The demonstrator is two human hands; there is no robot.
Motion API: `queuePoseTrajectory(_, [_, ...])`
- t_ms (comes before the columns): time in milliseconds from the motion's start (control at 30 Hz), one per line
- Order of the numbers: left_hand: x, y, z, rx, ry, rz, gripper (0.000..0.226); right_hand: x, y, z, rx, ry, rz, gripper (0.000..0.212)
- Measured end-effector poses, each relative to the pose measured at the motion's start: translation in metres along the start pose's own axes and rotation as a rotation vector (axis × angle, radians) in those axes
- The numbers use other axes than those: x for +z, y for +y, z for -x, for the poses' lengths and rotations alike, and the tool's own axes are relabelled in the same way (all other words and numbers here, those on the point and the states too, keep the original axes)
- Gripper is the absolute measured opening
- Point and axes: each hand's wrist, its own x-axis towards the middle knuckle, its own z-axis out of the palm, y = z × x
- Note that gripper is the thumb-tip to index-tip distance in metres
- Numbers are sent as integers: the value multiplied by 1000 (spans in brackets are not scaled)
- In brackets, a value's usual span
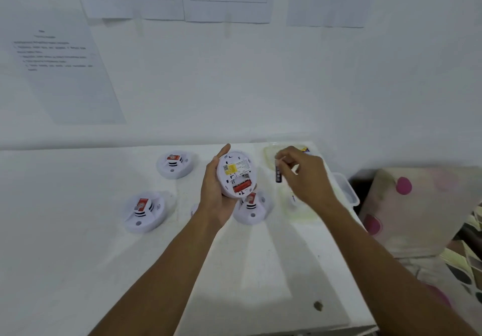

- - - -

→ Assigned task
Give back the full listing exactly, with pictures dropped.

→ Solution for this exercise
The demonstrator is two human hands; there is no robot.
Motion API: `queuePoseTrajectory(_, [_, ...])`
- t_ms (comes before the columns): time in milliseconds from the motion's start (control at 30 Hz), one per line
- Order of the numbers: left_hand: x, y, z, rx, ry, rz, gripper (0.000..0.226); right_hand: x, y, z, rx, ry, rz, gripper (0.000..0.212)
- Measured end-effector poses, each relative to the pose measured at the motion's start: translation in metres along the start pose's own axes and rotation as a rotation vector (axis × angle, radians) in those axes
- The numbers use other axes than those: x for +z, y for +y, z for -x, for the poses' lengths and rotations alike, and the tool's own axes are relabelled in the same way (all other words and numbers here, those on the point and the states too, keep the original axes)
- Gripper is the absolute measured opening
- Point and axes: each hand's wrist, its own x-axis towards the middle knuckle, its own z-axis out of the palm, y = z × x
- Note that gripper is the thumb-tip to index-tip distance in metres
- Numbers are sent as integers: the value multiplied by 1000 (spans in brackets are not scaled)
- In brackets, a value's usual span

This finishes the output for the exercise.